Moving further west, the ever-excellent abstract artist Jacqueline Humphries takes over two floors of the Aspen Art Museum starting in December (through April). Humphries, 65, blends traditional painting techniques with signifiers of our modern era—coding language, screen-like silver paint—to offer a 21st-century take on Abstract Expressionism. On her nine-foot-tall canvases, you might find an image not unlike a captcha test. For this exhibition of mostly new work, the New York–based artist returns to fluorescent paints, which under a black light reveal hidden forms. The show makes the case for Humphries as one of our most inventive, ambitious painters.
More than 100 stunning photographs, many of them taken in Central and West African cities in the mid 20th century, make up “Ideas of Africa: Portraiture and Political Imagination” at New York’s Museum of Modern Art (December through July). With the continent’s decolonization movement as a backdrop, image makers like Seydou Keïta, Sanlé Sory, and Malick Sidibé documented the revolutionary energy and Pan-African solidarity in their communities. But rather than a specific slice of history, “Ideas of Africa” shows how the spirit of that time has ricocheted across geographies and generations. As curator Oluremi C. Onabanjo, who organized the show with Chiara Mannarino, explains, the exhibition “takes imagination and movement as its beating pulse.” The photographs here leap off the walls—powerful, stylish, and very much alive.
Over in London, a pair of shows with winter openings celebrate two giants of British art. At the National Portrait Gallery, “Lucian Freud: Drawing into Painting” (February through May) will focus on the esteemed late artist’s works on paper. Where Freud’s psychologically intense paintings are big on texture, his drawings are stripped of flourish and intimately spare. Tender renderings of his subjects—including his daughter Bella Freud and his second wife, Caroline Blackwood—pierce the surface to get at deeper truths.
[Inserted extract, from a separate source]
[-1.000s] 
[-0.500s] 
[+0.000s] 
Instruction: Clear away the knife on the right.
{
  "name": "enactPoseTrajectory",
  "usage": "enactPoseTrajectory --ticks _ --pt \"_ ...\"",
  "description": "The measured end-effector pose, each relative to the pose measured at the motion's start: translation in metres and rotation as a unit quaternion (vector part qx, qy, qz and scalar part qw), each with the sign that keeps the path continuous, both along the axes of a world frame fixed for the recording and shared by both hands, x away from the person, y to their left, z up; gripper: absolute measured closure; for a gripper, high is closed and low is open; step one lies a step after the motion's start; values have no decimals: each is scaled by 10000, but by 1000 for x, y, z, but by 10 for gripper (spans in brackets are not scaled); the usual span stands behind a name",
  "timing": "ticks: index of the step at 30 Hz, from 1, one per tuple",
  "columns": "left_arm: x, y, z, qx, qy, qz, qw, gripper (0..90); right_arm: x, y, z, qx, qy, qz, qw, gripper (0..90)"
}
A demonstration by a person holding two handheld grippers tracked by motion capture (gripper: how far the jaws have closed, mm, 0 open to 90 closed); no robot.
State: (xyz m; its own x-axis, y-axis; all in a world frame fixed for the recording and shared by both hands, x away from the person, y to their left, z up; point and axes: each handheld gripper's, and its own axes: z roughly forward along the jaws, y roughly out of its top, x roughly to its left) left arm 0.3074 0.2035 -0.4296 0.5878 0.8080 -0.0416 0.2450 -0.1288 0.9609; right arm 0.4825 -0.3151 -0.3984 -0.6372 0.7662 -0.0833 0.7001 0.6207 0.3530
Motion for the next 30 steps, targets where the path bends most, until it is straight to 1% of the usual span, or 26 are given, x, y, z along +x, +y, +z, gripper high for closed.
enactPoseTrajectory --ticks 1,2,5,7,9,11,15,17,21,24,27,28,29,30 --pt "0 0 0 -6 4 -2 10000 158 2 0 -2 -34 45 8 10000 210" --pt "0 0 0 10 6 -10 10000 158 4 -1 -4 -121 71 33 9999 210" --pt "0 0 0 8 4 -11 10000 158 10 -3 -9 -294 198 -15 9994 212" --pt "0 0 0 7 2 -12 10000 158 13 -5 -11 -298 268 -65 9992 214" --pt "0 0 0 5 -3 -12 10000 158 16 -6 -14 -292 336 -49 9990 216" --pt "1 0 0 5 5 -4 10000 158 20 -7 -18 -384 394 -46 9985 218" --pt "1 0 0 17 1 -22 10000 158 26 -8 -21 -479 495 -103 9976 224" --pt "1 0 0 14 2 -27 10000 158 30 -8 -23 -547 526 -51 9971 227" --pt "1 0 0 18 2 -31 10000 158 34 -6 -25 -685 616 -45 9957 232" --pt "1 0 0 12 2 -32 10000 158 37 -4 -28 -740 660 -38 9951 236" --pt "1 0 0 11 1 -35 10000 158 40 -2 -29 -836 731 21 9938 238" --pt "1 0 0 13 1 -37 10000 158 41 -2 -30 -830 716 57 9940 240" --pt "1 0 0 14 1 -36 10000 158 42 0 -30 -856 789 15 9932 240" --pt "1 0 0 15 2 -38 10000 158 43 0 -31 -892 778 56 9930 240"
As Blackwood once said of Freud’s sitters, “If they ever had secrets they have been spilled so openly that they no longer qualify as such.”
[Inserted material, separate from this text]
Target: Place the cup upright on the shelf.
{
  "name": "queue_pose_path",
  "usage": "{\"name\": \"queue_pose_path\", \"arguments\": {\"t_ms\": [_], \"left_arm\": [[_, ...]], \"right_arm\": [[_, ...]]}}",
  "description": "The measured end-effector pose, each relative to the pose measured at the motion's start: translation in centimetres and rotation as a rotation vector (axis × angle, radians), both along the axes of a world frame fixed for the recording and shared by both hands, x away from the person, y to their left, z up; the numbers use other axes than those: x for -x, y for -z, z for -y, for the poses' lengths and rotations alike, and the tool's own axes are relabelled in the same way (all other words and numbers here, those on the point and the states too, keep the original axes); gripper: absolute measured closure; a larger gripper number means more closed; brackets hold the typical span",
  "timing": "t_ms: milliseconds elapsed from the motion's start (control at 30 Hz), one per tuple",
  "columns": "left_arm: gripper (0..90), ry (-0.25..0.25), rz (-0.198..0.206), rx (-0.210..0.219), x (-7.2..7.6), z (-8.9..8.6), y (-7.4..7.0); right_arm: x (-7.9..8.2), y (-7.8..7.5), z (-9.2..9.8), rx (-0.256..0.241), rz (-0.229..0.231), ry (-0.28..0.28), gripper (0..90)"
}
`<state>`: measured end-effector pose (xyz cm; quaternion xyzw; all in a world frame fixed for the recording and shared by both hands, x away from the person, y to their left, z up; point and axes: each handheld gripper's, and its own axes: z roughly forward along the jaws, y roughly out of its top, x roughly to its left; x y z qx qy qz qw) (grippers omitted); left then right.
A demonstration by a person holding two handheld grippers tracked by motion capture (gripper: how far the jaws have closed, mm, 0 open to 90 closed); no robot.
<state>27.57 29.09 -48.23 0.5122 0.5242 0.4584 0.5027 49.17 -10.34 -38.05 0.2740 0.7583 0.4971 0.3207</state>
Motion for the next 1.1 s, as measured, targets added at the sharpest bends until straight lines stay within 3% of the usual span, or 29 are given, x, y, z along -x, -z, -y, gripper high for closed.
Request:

On the other side of the Thames, Tate Modern’s “Tracey Emin: A Second Life” (February through August) will give the grande dame of confessional artwork her largest exhibition yet. Emin’s oeuvre spans 40 years and includes painting, sculpture, installation, video, and neon—all of which will be represented at Tate Modern. Both new work made since her 2020 cancer diagnosis and famed pieces like 1998’s My Bed, an installation of the disheveled site of a breakdown, will come together, showing how Emin, 62, continues to inspire with her blunt emotion and raw provocation.
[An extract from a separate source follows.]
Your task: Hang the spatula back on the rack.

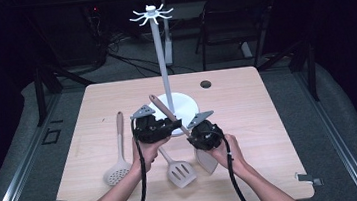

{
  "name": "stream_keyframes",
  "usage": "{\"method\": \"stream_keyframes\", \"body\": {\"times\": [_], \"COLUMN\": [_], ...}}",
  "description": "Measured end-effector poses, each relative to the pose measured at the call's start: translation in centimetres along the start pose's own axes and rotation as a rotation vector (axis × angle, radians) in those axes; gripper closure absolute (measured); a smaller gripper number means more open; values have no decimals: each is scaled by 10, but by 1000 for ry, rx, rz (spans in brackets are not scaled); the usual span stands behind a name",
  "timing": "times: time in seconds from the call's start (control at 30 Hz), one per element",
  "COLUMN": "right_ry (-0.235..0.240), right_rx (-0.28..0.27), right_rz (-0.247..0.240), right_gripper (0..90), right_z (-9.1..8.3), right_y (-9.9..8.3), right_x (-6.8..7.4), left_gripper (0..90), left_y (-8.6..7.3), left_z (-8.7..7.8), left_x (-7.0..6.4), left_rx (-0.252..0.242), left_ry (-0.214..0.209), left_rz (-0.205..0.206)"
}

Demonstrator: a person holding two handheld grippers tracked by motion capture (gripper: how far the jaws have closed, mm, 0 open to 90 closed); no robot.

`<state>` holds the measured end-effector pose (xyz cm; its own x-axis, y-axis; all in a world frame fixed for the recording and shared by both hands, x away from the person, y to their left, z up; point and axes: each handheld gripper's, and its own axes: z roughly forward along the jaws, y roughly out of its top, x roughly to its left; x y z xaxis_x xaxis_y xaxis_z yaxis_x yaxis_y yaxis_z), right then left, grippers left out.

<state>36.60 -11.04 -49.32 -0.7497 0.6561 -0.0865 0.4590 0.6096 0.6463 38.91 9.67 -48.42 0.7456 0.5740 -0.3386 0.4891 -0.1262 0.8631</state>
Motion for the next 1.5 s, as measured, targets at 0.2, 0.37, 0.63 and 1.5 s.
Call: {"method": "stream_keyframes", "body": {"times": [0.2,0.37,0.63,1.5], "right_ry": [13,19,2,-58], "right_rx": [-10,-24,-41,41], "right_rz": [-4,0,49,133], "right_gripper": [769,705,455,65], "right_z": [1,-4,-19,-43], "right_y": [0,-2,-12,-61], "right_x": [-1,-3,-13,-51], "left_gripper": [697,725,752,767], "left_y": [-3,1,11,50], "left_z": [0,-1,-2,4], "left_x": [5,7,3,-15], "left_rx": [-28,-40,-48,7], "left_ry": [-31,-49,-73,-94], "left_rz": [-66,-104,-85,85]}}
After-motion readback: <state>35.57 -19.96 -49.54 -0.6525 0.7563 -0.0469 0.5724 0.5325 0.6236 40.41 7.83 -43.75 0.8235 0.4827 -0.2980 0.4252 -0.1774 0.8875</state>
Later in the spring, the opening of the much-anticipated Obama Presidential Center on Chicago’s South Side brings with it a slew of exciting art commissions, including a 70-foot-long mural by Aliza Nisenbaum that will anchor the library’s reading room. For the commission—“the honor of a lifetime,” she says—Nisenbaum worked with President Obama to choose writers (Walt Whitman, Toni Morrison) to incorporate into the mural alongside native Midwestern plants and quotidian activities. The result is a vivid celebration of both the natural and literary worlds, which no doubt will enrich the learning that takes place around it.